Control of Crystal Structures and Optical Properties with Hybrid Formamidinium and 2-Hydroxyethylammonium Cations for Mesoscopic Carbon-Electrode Tin-Based Perovskite Solar Cells

Alcohol-based bifunctional ammonium cations, 2-hydroxyethylammonium (HEA ⁺ ), HO(CH ₂ ) ₂ NH ₃ ⁺ , were introduced into formamidinium (FA ⁺ ) tin-based perovskites (HEA _x FA _1-x SnI ₃ ; x = 0-1) to absorb light in carbon-based mesoscopic solar cells. We found that HEA ⁺ cations play a key role to control the crystal structures, the lattice structures altered from orthorhombic (x = 0) to rhombohedral (x = 0.2-0.4) with greater symmetry. When x was increased to 0.6-1.0, tin and iodide vacancies were formed to generate 3D-vacant perovskites (HEA _x FA _1-x Sn _0.67 I _2.33 , x ≥ 0.6) with a tetragonal structure. Tin-based perovskites in this series were fabricated into mesoporous solar cells using one-step drop-cast (DC), two-step solvent-extraction (SE), and SE + 3% ethylenediammonium diiodide (EDAI ₂ ) as an additive.
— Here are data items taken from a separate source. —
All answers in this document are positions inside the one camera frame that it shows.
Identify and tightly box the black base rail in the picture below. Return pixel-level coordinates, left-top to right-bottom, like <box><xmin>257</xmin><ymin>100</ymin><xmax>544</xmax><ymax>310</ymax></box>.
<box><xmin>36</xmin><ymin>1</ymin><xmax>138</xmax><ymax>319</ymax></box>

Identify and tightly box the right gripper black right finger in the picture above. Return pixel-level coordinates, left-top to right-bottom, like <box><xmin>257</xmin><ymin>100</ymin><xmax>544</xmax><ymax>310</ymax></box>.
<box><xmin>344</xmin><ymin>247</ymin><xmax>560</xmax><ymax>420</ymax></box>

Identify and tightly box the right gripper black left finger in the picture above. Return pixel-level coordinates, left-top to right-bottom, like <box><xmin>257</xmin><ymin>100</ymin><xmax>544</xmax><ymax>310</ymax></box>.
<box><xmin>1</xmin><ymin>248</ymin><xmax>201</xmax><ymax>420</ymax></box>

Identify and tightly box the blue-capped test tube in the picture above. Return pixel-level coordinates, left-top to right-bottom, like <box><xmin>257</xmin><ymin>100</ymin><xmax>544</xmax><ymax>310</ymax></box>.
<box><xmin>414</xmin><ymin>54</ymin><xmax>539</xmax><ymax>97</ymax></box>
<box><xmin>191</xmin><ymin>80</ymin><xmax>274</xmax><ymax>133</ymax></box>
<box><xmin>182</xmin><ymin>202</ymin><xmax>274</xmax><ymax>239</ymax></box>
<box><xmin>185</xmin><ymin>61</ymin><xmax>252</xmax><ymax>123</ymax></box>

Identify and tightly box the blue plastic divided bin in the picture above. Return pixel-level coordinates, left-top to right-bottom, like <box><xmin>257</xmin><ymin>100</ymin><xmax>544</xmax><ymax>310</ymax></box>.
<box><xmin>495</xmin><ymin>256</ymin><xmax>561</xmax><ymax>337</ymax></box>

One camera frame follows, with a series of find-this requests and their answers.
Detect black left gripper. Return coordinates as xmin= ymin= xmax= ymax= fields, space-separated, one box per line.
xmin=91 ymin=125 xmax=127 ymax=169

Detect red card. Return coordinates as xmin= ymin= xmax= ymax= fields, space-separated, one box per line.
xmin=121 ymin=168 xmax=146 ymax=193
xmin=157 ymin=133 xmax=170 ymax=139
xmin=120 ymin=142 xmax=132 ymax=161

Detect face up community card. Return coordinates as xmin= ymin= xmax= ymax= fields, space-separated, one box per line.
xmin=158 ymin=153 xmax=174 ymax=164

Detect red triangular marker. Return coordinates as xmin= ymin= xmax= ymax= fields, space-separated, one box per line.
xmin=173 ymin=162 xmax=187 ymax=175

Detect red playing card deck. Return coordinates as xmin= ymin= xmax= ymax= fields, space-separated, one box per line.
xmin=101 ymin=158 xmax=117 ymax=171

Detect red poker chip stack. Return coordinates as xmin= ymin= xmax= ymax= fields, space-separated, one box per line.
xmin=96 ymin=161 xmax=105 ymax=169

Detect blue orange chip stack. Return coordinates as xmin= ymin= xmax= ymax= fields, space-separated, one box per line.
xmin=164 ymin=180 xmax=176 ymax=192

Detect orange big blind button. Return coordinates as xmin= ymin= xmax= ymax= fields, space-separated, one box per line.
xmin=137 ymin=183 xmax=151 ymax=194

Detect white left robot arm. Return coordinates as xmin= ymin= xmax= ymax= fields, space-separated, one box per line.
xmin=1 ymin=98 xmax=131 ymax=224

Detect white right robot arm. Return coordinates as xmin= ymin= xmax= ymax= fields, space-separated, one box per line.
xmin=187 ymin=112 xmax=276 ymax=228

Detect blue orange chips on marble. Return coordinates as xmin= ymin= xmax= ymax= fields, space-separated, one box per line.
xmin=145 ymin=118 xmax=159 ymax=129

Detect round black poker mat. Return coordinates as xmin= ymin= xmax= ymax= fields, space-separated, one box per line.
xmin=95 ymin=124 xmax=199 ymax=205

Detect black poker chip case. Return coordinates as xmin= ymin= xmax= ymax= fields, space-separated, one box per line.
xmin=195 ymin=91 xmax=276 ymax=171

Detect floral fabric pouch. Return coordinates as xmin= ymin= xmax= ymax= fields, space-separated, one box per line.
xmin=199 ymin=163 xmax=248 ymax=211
After optimization of device performance with the SE + 3% EDAI ₂ approach, the HEA _0.4 FA _0.6 SnI ₃ (HEAI = 40%) device gave the best photovoltaic performance with J _SC = 18.52 mA cm ^-2 , V _OC = 371 mV, FF = 0.562, and overall efficiency η = 3.9% after the device was stored for a period of 340 h.